Fish is fish, I like it. They are turning some of the old production platforms in the gulf into fish farms. I have no trouble with them but some of the other countries, well that's a long discussion not for here though.

Looks good Leah, hey... today is groundhog day, who's smoking one for the big game?


----------



## leah elisheva (Feb 2, 2014)

Good Morning Foamheart (I love early morning people) and happy SUPER-GROUNDHOG-CHINESE-YEAR-OF-THE-HORSE kind of weekend to you!

Thanks very much for comments on my fish!

Agreed! (Some guy was smoking beaver weeks ago, and so perhaps we'll be enchanted by a little groundhog entree or two from one). I'd be thrilled to have a horse meat steak tartare plate even, in the name of the Chinese New Year and all...

As for today, I'm more enthused about food than football and may post my doings a little later on.

Make today delicious!!! Good to hear from you!!! Cheers! - Leah


----------



## huskerfan1414 (Feb 2, 2014)

Wow....that looks great.  Gonna have to start smoking seafood.


----------



## leah elisheva (Feb 3, 2014)

Well thank you so much Huskerfan1414!

Here's to the love of fish!!!! Happy new week to you!!!

Cheers! - Leah


----------



## disco (Feb 3, 2014)

Terrific looking dish as usual! However, we catch fresh steelhead around here and there is no comparison to the farmed stuff but if that is all you can get, it is way better than no steelhead!

Disco


----------



## guruatbol (Feb 3, 2014)

Awesome as always, Leah!

I want to go fishing so bad!  I am not a fan of ice fishing though!

Mel


----------



## leah elisheva (Feb 4, 2014)

Thank you Mel! And Disco too! (Agreed, ANY steelhead is better than none, but Disco you are so blessed to have that fresh, wild, and wonderful fish! Here is to Canada!!!!! Cheers! - Leah


----------



## dirtsailor2003 (Feb 4, 2014)

Another great looking meal Leah!

Having worked in the fishing industry for a good portion of my life I can say that one gets spoiled eating fresh fish! Much like MD said at times it was really the only option financially. Fresh fish, crab, mussels, oysters, shrimp is the only thing I really miss about living at the coast!

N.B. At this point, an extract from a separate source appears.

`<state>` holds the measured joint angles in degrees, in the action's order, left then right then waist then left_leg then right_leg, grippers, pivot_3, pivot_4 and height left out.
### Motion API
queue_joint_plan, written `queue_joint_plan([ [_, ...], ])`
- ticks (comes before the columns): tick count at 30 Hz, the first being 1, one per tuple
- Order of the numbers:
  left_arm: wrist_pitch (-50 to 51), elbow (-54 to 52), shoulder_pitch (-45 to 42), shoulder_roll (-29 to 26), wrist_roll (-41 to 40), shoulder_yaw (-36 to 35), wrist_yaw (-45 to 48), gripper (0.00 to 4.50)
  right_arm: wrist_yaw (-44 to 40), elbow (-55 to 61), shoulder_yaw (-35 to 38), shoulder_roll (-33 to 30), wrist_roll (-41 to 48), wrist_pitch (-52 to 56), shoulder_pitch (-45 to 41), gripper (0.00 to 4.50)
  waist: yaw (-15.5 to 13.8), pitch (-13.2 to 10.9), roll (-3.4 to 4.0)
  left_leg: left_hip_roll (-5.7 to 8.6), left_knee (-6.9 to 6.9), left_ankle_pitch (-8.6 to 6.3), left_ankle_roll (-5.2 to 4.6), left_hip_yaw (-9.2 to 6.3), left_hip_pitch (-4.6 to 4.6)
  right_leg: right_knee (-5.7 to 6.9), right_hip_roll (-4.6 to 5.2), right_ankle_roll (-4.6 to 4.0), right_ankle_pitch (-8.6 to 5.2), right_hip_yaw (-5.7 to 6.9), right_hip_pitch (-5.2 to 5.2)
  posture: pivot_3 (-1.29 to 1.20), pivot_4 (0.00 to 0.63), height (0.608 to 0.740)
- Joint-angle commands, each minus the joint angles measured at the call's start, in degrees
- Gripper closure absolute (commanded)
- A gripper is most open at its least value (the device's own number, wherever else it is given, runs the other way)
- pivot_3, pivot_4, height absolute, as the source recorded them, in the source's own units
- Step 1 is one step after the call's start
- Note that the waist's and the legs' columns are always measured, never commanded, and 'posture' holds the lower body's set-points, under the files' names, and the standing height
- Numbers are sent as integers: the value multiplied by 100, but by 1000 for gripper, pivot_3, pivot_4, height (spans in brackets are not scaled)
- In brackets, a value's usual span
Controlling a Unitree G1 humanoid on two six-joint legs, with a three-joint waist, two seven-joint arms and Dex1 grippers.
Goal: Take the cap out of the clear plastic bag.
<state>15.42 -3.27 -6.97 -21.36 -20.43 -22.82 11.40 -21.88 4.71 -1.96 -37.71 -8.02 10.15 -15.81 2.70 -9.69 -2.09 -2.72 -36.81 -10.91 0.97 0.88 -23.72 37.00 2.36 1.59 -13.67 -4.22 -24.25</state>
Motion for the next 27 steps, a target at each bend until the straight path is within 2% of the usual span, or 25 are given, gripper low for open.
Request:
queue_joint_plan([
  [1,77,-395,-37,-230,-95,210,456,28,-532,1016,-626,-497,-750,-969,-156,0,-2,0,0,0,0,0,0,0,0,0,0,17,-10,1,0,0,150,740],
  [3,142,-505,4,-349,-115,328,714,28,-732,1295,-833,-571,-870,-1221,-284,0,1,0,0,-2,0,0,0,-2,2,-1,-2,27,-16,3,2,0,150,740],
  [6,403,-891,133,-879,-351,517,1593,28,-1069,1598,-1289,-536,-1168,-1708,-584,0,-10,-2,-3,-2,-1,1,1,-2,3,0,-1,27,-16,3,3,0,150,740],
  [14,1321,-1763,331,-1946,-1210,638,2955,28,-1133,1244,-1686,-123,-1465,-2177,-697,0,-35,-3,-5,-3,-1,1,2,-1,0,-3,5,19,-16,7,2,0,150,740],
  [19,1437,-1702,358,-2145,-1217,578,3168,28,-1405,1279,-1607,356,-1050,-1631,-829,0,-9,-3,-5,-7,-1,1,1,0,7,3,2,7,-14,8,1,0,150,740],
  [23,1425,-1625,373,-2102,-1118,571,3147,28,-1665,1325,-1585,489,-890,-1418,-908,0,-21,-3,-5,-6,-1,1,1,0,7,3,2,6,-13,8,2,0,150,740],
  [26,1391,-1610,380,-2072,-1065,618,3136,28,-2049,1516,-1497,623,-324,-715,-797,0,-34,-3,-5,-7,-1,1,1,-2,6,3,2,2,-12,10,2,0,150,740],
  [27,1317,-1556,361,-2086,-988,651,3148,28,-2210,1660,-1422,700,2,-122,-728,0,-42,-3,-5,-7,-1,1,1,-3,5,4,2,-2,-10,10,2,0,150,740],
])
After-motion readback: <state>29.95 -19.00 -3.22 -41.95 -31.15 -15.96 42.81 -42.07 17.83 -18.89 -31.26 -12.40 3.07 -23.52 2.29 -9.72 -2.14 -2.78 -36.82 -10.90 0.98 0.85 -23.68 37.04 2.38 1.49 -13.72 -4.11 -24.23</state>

For me the farmed fish debate is a sticky subject and will not go into it here as I don't feel that this forum is the place or time for it. I will say that there are some farm raised fish that I will eat and others such as Salmon and Steelhead that I will not.


----------



## leah elisheva (Feb 4, 2014)

Thank you! (Dirtsailor). Agreed, as the farmed stuff is fed junk, kept in conditions that are not well and so it goes...

You've been blessed to have fresh fish - right from the catch! Indeed!

And while my "farmed consumption" has not been often, I am excited to narrow that even more.

Nonetheless, it was delicious!

Here's to great fish and a beautiful day for all!!!!!

Cheers!!!!!!! - Leah


----------